• Aim of the exercise: For the listing below, output exactly the lines from the line with "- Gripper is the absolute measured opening" up to and including the line with "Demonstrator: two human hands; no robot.", and no other lines.
* * * * * * *
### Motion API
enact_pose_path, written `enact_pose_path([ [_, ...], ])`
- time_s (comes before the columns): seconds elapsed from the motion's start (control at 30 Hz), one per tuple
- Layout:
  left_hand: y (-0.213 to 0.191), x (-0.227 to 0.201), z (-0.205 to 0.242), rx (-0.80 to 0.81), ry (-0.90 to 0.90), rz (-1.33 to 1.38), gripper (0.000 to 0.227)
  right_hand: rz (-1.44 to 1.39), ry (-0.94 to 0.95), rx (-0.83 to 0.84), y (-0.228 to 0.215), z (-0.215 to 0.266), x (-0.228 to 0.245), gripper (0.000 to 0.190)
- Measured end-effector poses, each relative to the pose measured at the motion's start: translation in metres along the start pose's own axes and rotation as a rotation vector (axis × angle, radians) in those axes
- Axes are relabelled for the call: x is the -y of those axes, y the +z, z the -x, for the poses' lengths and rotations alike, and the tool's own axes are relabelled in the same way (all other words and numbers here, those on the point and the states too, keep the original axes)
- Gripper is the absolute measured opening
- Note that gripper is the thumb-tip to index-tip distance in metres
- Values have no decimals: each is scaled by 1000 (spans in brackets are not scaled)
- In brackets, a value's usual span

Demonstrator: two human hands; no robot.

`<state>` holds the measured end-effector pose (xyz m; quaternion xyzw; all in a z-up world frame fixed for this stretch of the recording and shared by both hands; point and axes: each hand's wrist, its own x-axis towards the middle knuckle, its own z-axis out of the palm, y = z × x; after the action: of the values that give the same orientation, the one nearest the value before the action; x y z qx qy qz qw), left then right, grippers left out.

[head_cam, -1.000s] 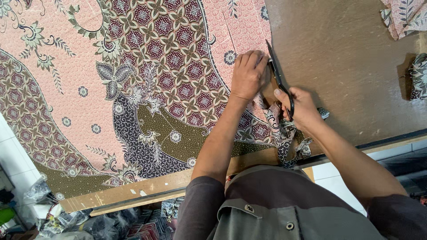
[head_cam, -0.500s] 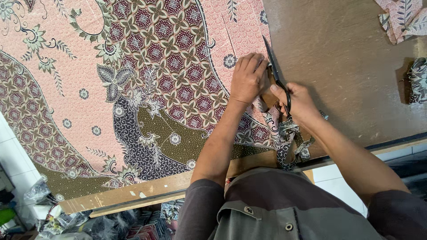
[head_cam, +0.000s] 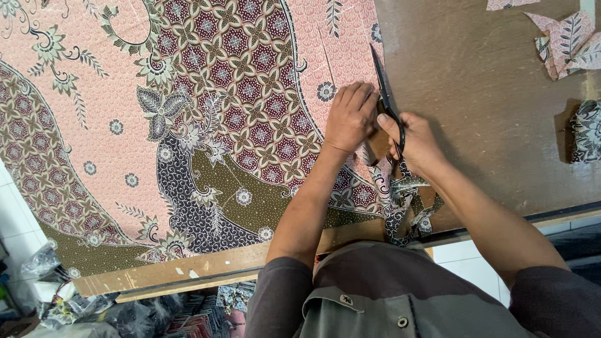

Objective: The person uses shears to cut patterned fabric laid out on a wooden table. They repeatedly reposition the fabric and cut along curved and straight lines, separating pieces and setting them aside.

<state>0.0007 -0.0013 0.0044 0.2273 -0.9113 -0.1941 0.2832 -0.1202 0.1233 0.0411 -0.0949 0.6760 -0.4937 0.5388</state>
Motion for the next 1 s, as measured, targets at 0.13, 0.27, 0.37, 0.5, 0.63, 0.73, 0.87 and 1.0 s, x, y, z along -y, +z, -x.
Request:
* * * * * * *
• Result below:
- Gripper is the absolute measured opening
- Note that gripper is the thumb-tip to index-tip distance in metres
- Values have no decimals: each is scaled by 1000 (spans in brackets are not scaled)
- In brackets, a value's usual span

Demonstrator: two human hands; no robot.

Nothing else is needed to finish the exercise.